On Thursday, July 20, 2000, KIM prepared and on Friday, July 21, 2000 KIM mailed by certified mail, postage pre-paid, and by Airborne overnight service four (4) copies of KIM's shareholder proposal to approve a new investment management contract with KIM (the "Proposal"), together with a written statement from U.S. Bank verifying that KIM had owned those shares for at least one (1) year. See Proposal and Written Statement of U.S. Bank dated July 20, 2000, attached as Exhibits A and B, respectively. Two copies of the Proposal were mailed to the Fund's secretary, Geoffry B. Sale, at the principal executive offices of the fund in Richmond, Virginia, as set forth in the Fund's last periodic report, one each by certified mail and Airborne overnight. As a precaution, a second pair of copies were mailed by identical means to the principal executive offices of the Fund's advisor, Evergreen Funds, in Boston, Massachusetts. The first two copies were received and signed for by the Fund in Richmond on July 24 and July 27, 2000, respectively. A third copy was received at Evergreen's executive offices in Boston on July 24, 2000.1 On August 2, 2000, the Fund, by letter from Douglas Munn, President of the Mentor Income Fund, Inc., to George Karpus (the "Munn Letter"), declined to consider the Proposal on the grounds that the Proposal was not submitted in a reasonable time before the Fund begins to print and mail its proxy materials.2 The Fund's position is reiterated in the Fund Counsel Letter.

FACTUAL BACKGROUND

On July 18, 2000, the Board of Directors of the Fund voted to approve a new investment advisory agreement between the Fund and U.S. Bank National Association ("U.S. Bank") and to submit the New Agreement to shareholders at a special meeting of shareholders. The Board also voted to submit four other actions to the shareholders at that meeting and to set the record date for the meeting on July 28, 2000. On July 19, 2000, the Fund issued a press release from Charlotte, North Carolina announcing the sale of certain assets to U.S. Bank (the "Press Release"). The Press Release referred to Mentor as "[b]ased in Richmond, Virginia." A copy of the Press Release is attached as Exhibit D.

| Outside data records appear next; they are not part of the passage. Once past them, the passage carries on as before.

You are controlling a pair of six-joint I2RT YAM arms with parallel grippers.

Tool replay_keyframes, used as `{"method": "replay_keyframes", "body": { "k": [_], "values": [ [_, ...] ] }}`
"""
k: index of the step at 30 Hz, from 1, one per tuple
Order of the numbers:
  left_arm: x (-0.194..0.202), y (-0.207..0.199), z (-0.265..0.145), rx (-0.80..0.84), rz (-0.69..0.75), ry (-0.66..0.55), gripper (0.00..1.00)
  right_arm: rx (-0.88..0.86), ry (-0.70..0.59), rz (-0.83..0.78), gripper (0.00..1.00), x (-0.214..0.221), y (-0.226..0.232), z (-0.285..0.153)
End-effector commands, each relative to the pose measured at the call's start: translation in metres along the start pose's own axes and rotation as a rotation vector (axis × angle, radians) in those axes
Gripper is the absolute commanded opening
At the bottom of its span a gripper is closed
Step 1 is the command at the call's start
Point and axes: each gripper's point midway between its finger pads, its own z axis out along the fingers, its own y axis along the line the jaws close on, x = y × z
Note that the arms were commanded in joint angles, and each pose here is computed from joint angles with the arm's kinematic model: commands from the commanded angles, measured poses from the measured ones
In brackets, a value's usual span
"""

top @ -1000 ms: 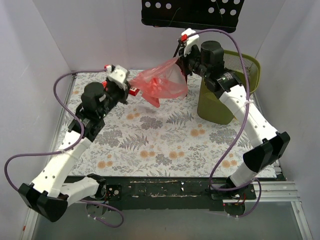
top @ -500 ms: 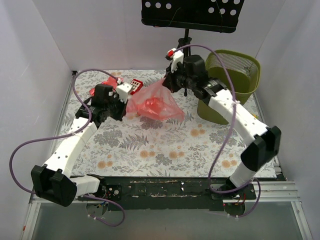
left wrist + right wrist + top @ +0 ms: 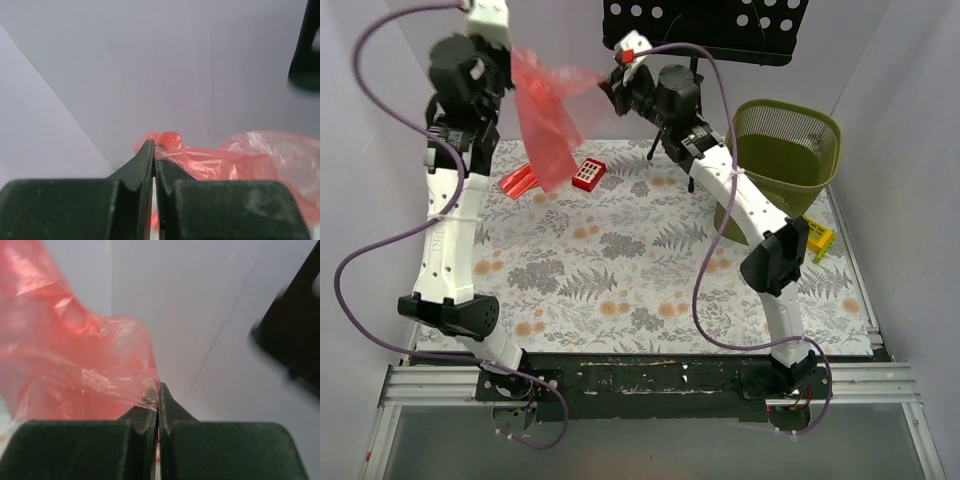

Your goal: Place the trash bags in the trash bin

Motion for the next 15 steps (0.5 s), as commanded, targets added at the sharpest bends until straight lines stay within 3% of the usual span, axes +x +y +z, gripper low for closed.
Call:
{"method": "replay_keyframes", "body": {
  "k": [1, 3, 4, 5, 6, 7, 8, 9, 10, 12, 15],
  "values": [
    [-0.193, 0.084, -0.124, -0.205, -0.085, -0.632, 0.00, 0.126, -0.823, -0.443, 0.01, -0.297, 0.055, -0.129],
    [-0.189, 0.047, -0.148, 0.008, -0.038, -0.703, 0.00, 0.176, -0.859, -0.515, 0.01, -0.301, 0.069, -0.149],
    [-0.150, 0.007, -0.150, 0.184, 0.043, -0.664, 0.00, 0.145, -0.787, -0.583, 0.01, -0.262, 0.081, -0.144],
    [-0.079, -0.051, -0.143, 0.429, 0.141, -0.568, 0.00, 0.091, -0.703, -0.638, 0.01, -0.216, 0.091, -0.147],
    [0.012, -0.102, -0.162, 0.699, 0.262, -0.411, 0.00, -0.008, -0.552, -0.667, 0.01, -0.133, 0.105, -0.143],
    [0.119, -0.146, -0.193, 0.976, 0.334, -0.216, 0.00, -0.209, -0.251, -0.678, 0.01, -0.013, 0.127, -0.138],
    [0.197, -0.168, -0.225, 1.154, 0.394, -0.062, 0.00, -0.473, 0.024, -0.700, 0.01, 0.085, 0.153, -0.160],
    [0.258, -0.182, -0.257, 1.282, 0.412, 0.105, 0.00, -0.665, 0.285, -0.614, 0.01, 0.160, 0.167, -0.201],
    [0.294, -0.188, -0.276, 1.335, 0.421, 0.227, 0.00, -0.755, 0.415, -0.471, 0.01, 0.189, 0.175, -0.234],
    [0.297, -0.192, -0.294, 1.384, 0.372, 0.303, 0.00, -0.912, 0.570, -0.283, 0.01, 0.203, 0.199, -0.296],
    [0.236, -0.199, -0.284, 1.357, 0.210, 0.222, 0.00, -0.862, 0.556, -0.214, 0.01, 0.170, 0.202, -0.318]
  ]
}}
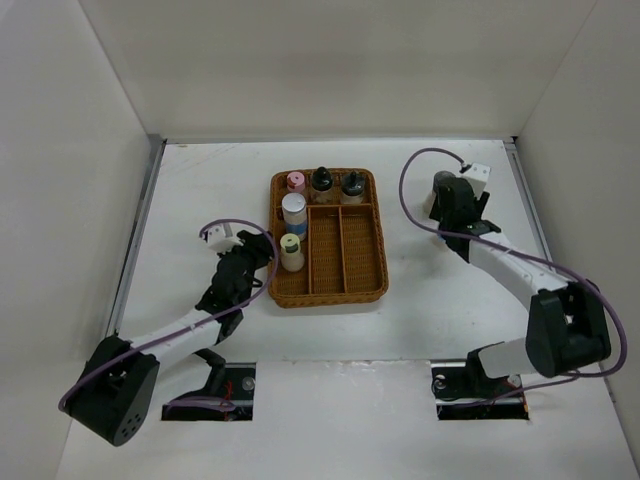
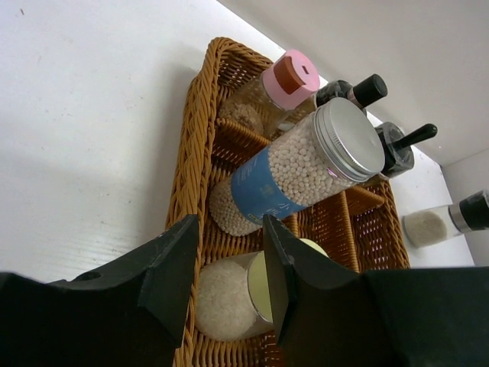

On Thursday, July 20, 2000, only one day after the Press Release, KIM prepared its Proposal and on Friday, July 21, 2000 KIM mailed its proposal in four (4) separate packages to the Fund. See Affidavit of DeCarolis at Exhibit C. Also on July 20, 2000, the Fund filed its preliminary proxy materials with the Commission and its staff. On Monday, July 24, 2000, the Fund acknowledged receipt of the Proposal in Boston and in Richmond by signing for the Airborne packages. A copy of the Boston and Richmond Airborne confirmations are attached as Exhibits E and F, respectively. On July 26, 2000, the staff provided comments on the preliminary proxy materials to the Fund. On July 27, 2000, the Fund receives the second Richmond package by certified mail and it is signed for in Richmond. A copy of the Richmond certified mail return receipt is attached as Exhibit G. On August 1, 2000, a KIM representative contacted the Fund to inquire as to the status of the Proposal. After being told that the Fund did not receive the Proposal in Boston, but only the U.S. Bank Statement, KIM faxed a copy of the Proposal to the Fund in Boston on August 2, 2000.

Also on August 2, 2000, the Fund responded to the Proposal with the Munn Letter. On August 3, 2000, KIM responds to the Munn Letter by letter, a copy of which is attached as Exhibit H. On July 10, 2000, Sullivan & Worcester filed the Fund Counsel Letter with the Commission and the staff. The Fund Counsel Letter noted that when the Fund filed its preliminary proxy material with the Commission it expected to mail the proxy material on or about August 9, 2000 and that in order to do so, the Fund would be required to begin printing on or about August 4, 2000. The definitive proxy statement, filed with the Commission on or about August 9, 2000, contained a notice of special meeting dated August 11, 2000. On August 11, 2000, with this dispute pending before the Commission, the Fund apparently mailed the proxy materials to holders of record as of July 28, 2000.

As of the date of this letter, the Fund is apparently unaware of the whereabouts of either Richmond package.

LEGAL STANDARDS

Rule 14a-8(g) provides in pertinent part that: "the burden is on the [Fund] to demonstrate that it is entitled to exclude a proposal."

Rule 14a-8(f) provides in pertinent part:

The [Fund] may exclude your proposal, but only after it has notified you of the problem, and you have failed adequately to correct it. Within 14 calendar days of receiving your proposal, the [Fund] must notify you of any procedural or eligibility deficiencies, as well as the time frame for your response. Your response must be postmarked or transmitted electronically, no later than 14 days from the date you receive the [Fund's] notification. A [Fund] need not provide you such a notice of a deficiency if the deficiency cannot be remedied, such as if you fail to submit a proposal by the [Fund's] properly determined deadline.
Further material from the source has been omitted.